Enumerable#select and Enumerable#reject are both methods used to filter elements in a collection. The select method returns a new array containing all elements for which the block returns a truthy value. The reject method, on the other hand, returns a new array containing all elements for which the block returns a falsy value. For example, if you have an array of numbers and you want to select only the even numbers, you could use the select method like this:

numbers = [1, 2, 3, 4, 5]
evens = numbers.select { |number| number.even? }

And if you want to reject the even numbers, you could use the reject method like this:

numbers = [1, 2, 3, 4, 5]
odds = numbers.reject { |number| number.even? }

How do I sort a collection using the Enumerable#sort method in Ruby?

The Enumerable#sort method is used to sort a collection. It returns a new array containing the elements of the original collection in sorted order. By default, it sorts in ascending order, but you can provide a block to specify a different order. For example, if you have an array of numbers and you want to sort them in descending order, you could use the sort method like this:

numbers = [5, 3, 2, 1, 4]
sorted = numbers.sort { |a, b| b <=> a }

This will return a new array containing the numbers in descending order.

What is the purpose of the Enumerable#count method in Ruby?

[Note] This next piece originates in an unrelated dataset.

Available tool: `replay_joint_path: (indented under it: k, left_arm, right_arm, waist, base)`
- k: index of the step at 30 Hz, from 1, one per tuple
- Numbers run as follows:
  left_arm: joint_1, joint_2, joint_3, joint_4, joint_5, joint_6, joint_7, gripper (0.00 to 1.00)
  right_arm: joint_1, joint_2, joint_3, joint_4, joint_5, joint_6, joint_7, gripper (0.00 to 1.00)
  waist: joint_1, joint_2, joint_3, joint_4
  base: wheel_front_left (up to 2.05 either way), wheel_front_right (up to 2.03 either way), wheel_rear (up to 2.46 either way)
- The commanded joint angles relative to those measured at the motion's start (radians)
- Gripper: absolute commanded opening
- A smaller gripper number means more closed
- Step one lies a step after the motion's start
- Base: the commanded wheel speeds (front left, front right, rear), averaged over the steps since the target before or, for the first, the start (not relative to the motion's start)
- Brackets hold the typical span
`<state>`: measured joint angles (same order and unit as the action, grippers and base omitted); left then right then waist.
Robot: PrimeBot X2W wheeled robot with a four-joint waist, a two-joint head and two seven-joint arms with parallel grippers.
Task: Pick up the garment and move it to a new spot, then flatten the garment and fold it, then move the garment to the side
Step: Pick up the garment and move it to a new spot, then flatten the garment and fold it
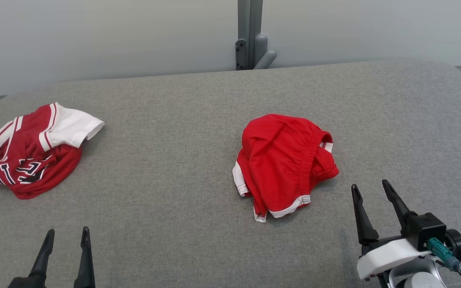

The Enumerable#count method is used to count the number of elements in a collection. If no argument or block is given, it returns the number of elements in the collection. If an argument is given, it returns the number of elements equal to the argument. If a block is given, it returns the number of elements for which the block returns a truthy value. For example, if you have an array of numbers and you want to count the number of even numbers, you could use the count method like this:

numbers = [1, 2, 3, 4, 5]
evens_count = numbers.count { |number| number.even? }

This will return the number of even numbers in the array.

How do I use the Enumerable#find method in Ruby?

The Enumerable#find method is used to find the first element in a collection for which the block returns a truthy value. If no such element is found, it returns nil. For example, if you have an array of numbers and you want to find the first even number, you could use the find method like this:

numbers = [1, 2, 3, 4, 5]
first_even = numbers.find { |number| number.even? }

This will return the first even number in the array.

What is the difference between Enumerable#each and Enumerable#each_with_index in Ruby?

Enumerable#each and Enumerable#each_with_index are both methods used to iterate over a collection. The each method yields each element in the collection to the block. The each_with_index method, on the other hand, yields each element along with its index to the block. For example, if you have an array of numbers and you want to print each number along with its index, you could use the each_with_index method like this:

numbers = [1, 2, 3, 4, 5]
numbers.each_with_index { |number, index| puts "#{index}: #{number}" }

This will print each number along with its index.